Gefahrenkarten werden gezeigt. Wo, wie die Wassermassen im echten Katastrophenfall sich in der Stadt verteilen würden. Jeder Anwesende sucht sein Haus, sein Grundstück. Ist das Gebiet dunkelblau oder gar rot eingezeichnet? Wo Experten, in diesem Fall von Markus Heberle vom Ingenieurbüro Heberle aus Rottenburg, konkrete Schutzmaßnahmen für jedes einzelne Haus empfehlen können. Denn: Nicht alles was ’kann’, darf auch gemacht werden im Schutz vor Extremwetterereignissen. Abschotten und einfach die Fluten auf Nachbars Grundstück leiten – das geht natürlich nicht. Schutz vor Regenmassen funktioniert am besten im Nachbarschaftsverbund. Haus für Haus. Die Stadt steht da gerne beratend zur Seite, sagt der OB.

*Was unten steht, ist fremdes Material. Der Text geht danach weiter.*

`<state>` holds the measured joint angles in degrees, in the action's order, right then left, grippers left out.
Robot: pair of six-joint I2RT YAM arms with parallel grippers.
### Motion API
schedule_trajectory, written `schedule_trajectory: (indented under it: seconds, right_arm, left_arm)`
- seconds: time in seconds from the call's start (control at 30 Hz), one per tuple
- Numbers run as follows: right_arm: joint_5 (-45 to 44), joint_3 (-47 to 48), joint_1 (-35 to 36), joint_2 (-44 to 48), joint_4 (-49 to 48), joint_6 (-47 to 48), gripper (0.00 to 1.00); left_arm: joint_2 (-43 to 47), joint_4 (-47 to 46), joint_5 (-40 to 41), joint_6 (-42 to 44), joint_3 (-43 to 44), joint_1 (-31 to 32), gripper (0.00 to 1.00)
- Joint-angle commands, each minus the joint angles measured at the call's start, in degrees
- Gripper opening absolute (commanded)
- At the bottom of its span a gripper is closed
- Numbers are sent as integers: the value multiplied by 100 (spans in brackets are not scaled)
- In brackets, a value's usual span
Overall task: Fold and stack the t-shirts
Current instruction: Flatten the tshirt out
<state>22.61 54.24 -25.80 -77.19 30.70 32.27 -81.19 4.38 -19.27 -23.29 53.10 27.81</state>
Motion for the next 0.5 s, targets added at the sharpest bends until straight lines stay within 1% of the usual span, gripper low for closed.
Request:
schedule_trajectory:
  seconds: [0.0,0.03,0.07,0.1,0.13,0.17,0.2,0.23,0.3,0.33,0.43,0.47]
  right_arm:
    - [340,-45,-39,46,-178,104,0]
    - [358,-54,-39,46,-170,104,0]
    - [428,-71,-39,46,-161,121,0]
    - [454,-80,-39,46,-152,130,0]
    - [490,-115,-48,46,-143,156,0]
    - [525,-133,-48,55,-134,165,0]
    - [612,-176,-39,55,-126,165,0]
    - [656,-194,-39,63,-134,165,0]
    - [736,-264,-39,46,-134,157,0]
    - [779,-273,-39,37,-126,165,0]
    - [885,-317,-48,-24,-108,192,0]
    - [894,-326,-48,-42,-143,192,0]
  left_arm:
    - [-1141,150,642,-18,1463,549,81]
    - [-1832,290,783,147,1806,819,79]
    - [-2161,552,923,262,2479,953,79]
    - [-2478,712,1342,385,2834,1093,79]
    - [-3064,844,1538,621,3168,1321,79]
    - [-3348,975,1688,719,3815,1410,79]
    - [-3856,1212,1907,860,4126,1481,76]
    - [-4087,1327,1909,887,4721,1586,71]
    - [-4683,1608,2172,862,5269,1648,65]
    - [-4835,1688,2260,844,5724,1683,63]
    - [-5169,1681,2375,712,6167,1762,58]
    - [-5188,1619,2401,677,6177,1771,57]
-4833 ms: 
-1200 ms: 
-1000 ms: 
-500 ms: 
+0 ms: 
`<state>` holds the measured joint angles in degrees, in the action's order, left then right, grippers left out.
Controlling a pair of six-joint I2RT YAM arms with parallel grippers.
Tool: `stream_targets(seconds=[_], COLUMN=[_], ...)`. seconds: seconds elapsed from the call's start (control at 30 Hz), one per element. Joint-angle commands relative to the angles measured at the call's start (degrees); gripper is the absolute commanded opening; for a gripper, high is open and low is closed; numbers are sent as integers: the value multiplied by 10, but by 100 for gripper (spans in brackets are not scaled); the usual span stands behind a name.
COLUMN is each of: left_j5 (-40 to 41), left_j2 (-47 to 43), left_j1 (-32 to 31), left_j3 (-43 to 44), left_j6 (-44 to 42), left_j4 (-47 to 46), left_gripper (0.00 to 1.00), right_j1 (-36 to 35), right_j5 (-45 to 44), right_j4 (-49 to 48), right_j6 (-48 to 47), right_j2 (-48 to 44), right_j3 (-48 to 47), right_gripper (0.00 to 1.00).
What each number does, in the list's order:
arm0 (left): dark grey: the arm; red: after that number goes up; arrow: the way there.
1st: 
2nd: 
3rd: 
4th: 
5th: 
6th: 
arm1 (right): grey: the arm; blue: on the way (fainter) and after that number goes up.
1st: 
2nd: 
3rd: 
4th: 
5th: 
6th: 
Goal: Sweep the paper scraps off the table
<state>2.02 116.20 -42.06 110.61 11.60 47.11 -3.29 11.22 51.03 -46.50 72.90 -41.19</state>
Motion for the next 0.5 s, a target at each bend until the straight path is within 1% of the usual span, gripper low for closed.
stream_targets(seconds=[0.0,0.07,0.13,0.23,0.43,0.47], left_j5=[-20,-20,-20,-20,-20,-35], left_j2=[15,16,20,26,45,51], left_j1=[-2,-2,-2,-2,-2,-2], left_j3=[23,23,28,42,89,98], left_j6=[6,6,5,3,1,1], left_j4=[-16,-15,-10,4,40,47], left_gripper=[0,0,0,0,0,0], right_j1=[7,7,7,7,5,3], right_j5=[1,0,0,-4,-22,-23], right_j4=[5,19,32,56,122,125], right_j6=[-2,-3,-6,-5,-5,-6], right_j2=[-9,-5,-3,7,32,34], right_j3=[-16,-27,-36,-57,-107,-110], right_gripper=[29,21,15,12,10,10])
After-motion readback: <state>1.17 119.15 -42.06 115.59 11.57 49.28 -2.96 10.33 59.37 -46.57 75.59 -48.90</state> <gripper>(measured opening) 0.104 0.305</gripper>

Problem sind punktuelle Starkregenereignisse

Und auch darauf wird hingewiesen: Vor Hochwasser – der Nagold, der Waldach – ist die Stadt bereits ziemlich gut gerüstet. Das ist hier und heute auch nicht das eigentliche Thema. Es geht um punktuelle Starkregenereignisse, ein bis drei Kilometer im Durchmesser begrenzt. Mit Mengen von bis zu 124 Liter Regen pro Quadratmeter – die höchste, je in Baden-Württemberg gemessene Niederschlagsmenge in einer Stunde. Das ist das Damoklesschwert, auch für Nagold. Auch für die Ortsteile. Weshalb die Anwesenden eifrig bestätigen, dass diese Info-Veranstaltung unbedingt auch noch mal expliziert in jedem der Ortsteile der Stadt für die dortiges Gefahrenlagen wiederholt werden sollte. Wird kommen, sagt der OB. Mehr Info, mehr Prävention. Um im Fall der Fälle die Schäden gering zu halten.

Information

Starkregengefahrenkarten

Starkregengefahrenkarte für Nagold Foto: Heberle

Ab sofort sind die für die Stadt Nagold erstellten Starkregengefahrenkarten auf der Website der Stadt Nagold (nagold.de; Stichwort: Starkregenrisikomanagement) für jedermann einseh- und abrufbar. Dort sind auch die vom Ingenieurbüro Heberle angefertigten Simulationen der Auswirkungen von Extremwetterereignissen auf das Stadtgebiet verlinkt.